In 1958, Elaine Dundy glimpsed the future in a tale of unencumbered youth. Now reissued, 'The Dud Avocado' is making another splash.

September 30, 2007|Steffie Nelson | Special to The Times

Already singled out in O the Oprah Magazine and named an Amazon.com "mover and shaker," this edition will, Dundy hopes, introduce a new readership to the unforgettable Sally Jay Gorce, described by one reviewer as a cross between Carrie Bradshaw and Holden Caulfield. Dundy, for one, prefers comparisons to Bridget Jones. "I think she's adorable," she said, admitting she'd only seen the Bridget Jones movies. "Better the second than the first," she asserted. "By then she's arrived."

And now, the movie version

Soon, Sally Jay should be arriving on the big screen as well. Sara Risher, a former New Line executive who now heads a production company called Chick Flicks, has successfully negotiated the rights to "The Dud Avocado" with 20th Century Fox, which acquired them in perpetuity when it was first published.

A longtime fan of Dundy's "wicked, wild sense of humor" and now a friend who attended the author's 86th birthday party this summer along with Gore Vidal and Gloria Vanderbilt, Risher has already raised half the money.

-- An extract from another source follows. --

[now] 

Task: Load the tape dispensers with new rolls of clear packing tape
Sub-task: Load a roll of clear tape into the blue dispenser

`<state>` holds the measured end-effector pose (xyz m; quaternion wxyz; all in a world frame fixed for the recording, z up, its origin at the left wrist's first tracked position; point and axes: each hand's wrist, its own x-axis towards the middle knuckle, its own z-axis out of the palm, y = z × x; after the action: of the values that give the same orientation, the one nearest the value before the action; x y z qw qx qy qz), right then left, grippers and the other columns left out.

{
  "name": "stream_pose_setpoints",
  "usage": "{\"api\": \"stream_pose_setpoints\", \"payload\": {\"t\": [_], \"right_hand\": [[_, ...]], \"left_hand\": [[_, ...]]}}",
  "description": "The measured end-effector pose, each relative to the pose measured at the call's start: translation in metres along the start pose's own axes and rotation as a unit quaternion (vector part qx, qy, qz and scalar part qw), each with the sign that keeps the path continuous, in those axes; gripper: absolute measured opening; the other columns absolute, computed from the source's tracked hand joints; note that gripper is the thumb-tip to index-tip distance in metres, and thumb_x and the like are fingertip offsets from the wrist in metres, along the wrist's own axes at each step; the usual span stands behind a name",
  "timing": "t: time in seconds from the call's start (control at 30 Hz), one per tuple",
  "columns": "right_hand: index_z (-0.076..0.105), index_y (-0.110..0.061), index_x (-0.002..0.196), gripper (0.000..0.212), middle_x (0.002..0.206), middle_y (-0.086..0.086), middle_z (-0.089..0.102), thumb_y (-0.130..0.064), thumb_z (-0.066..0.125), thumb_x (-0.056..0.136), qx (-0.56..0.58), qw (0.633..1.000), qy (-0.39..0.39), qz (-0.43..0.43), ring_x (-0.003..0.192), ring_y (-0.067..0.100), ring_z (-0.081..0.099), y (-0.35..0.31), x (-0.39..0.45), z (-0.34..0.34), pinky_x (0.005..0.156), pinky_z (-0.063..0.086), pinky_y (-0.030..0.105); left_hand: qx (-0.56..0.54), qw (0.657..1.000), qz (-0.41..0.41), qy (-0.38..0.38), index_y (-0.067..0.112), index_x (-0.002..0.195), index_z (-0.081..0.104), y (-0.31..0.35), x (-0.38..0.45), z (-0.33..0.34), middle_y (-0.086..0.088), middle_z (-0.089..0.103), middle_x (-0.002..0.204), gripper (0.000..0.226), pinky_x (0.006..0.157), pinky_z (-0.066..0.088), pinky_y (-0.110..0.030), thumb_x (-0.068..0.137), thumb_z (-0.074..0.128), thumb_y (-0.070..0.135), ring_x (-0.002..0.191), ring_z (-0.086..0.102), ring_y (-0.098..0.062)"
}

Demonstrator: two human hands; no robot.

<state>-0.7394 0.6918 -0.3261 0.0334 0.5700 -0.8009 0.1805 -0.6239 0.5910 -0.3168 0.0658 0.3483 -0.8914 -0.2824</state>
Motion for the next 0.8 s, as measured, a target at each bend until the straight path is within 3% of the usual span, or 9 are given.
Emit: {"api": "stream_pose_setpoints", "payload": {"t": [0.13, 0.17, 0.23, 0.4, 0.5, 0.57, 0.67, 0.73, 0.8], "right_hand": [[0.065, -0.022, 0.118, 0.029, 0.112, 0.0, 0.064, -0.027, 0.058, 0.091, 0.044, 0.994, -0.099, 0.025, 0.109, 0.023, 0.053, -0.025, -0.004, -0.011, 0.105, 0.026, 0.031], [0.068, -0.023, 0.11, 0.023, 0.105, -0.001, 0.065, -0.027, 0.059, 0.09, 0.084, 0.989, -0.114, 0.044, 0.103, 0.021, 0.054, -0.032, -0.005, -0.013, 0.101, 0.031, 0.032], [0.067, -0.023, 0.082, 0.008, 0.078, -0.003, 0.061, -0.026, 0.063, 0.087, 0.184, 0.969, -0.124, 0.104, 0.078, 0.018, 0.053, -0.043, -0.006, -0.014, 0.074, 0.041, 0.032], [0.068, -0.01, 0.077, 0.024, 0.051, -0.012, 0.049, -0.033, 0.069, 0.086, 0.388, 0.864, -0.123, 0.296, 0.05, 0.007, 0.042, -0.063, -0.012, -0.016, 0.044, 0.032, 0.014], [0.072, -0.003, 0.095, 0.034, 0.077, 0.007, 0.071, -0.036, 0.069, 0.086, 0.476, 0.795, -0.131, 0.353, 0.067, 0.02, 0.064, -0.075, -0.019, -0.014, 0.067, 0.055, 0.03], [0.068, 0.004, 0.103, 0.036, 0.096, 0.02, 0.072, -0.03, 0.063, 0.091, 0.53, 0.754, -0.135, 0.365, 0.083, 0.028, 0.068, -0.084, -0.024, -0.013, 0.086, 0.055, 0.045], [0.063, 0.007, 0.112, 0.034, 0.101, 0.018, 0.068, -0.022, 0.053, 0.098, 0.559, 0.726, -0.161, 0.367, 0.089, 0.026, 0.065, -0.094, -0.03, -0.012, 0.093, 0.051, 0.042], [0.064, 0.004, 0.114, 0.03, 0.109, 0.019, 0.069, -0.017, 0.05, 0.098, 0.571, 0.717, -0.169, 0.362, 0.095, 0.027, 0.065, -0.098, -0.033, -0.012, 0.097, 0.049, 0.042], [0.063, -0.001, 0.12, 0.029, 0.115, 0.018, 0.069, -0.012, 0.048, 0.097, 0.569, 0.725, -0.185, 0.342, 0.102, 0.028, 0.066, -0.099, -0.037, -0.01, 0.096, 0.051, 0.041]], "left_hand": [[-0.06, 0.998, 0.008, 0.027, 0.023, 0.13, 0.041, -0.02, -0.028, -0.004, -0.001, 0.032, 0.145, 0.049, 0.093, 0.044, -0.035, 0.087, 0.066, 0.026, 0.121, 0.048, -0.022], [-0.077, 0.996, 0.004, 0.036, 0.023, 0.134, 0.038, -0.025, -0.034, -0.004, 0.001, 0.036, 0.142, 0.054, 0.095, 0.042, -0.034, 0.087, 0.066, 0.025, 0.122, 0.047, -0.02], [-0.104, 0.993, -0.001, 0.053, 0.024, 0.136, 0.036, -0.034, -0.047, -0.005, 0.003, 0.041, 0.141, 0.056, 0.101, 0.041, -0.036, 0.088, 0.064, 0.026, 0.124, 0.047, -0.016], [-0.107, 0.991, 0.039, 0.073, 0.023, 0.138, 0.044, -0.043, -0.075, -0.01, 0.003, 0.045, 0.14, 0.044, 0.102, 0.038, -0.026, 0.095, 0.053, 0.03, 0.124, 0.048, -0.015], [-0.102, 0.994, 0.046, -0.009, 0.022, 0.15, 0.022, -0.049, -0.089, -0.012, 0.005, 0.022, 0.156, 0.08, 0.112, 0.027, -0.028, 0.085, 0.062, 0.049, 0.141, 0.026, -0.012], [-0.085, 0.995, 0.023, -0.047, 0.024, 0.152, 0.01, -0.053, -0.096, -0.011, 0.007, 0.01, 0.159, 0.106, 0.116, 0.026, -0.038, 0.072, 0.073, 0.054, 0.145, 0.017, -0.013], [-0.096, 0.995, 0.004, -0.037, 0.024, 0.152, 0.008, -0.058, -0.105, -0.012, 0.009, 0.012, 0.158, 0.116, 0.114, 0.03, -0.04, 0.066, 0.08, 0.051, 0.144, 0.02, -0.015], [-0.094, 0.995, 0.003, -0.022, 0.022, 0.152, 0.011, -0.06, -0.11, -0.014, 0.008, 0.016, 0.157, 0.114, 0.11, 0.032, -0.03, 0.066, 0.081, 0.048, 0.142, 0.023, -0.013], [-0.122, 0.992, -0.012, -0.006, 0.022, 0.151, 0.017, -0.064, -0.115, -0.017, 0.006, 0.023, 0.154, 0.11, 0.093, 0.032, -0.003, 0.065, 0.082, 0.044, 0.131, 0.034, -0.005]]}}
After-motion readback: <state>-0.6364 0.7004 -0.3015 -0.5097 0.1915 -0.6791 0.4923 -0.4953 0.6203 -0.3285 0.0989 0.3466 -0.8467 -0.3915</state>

Dundy and director Blake Edwards had lunch together almost 50 years ago to discuss working on the film, but he was committed to another movie at the time: "Breakfast at Tiffany's." Risher believes 2007 is a better moment for "The Dud Avocado" anyway, and it is exciting to imagine a free-spirited late-'50s girl viewed through a contemporary, nonjudgmental lens. The producer sees someone like Natalie Portman or "a younger Claire Danes" in the role of Sally Jay Gorce and intends to keep the first-person narration and the period setting. "People were telling me they loved the book but they wanted to update it. I always thought that was wrong." The period, she noted, explains Sally Jay's naivete. She added that Montreal, where one of the investors is from, could easily stand in for 1958 Paris.

Most important, Risher isn't willing to waste any time. "Elaine just wants to see the movie made while she's still with us," she said. "And now that's my goal too."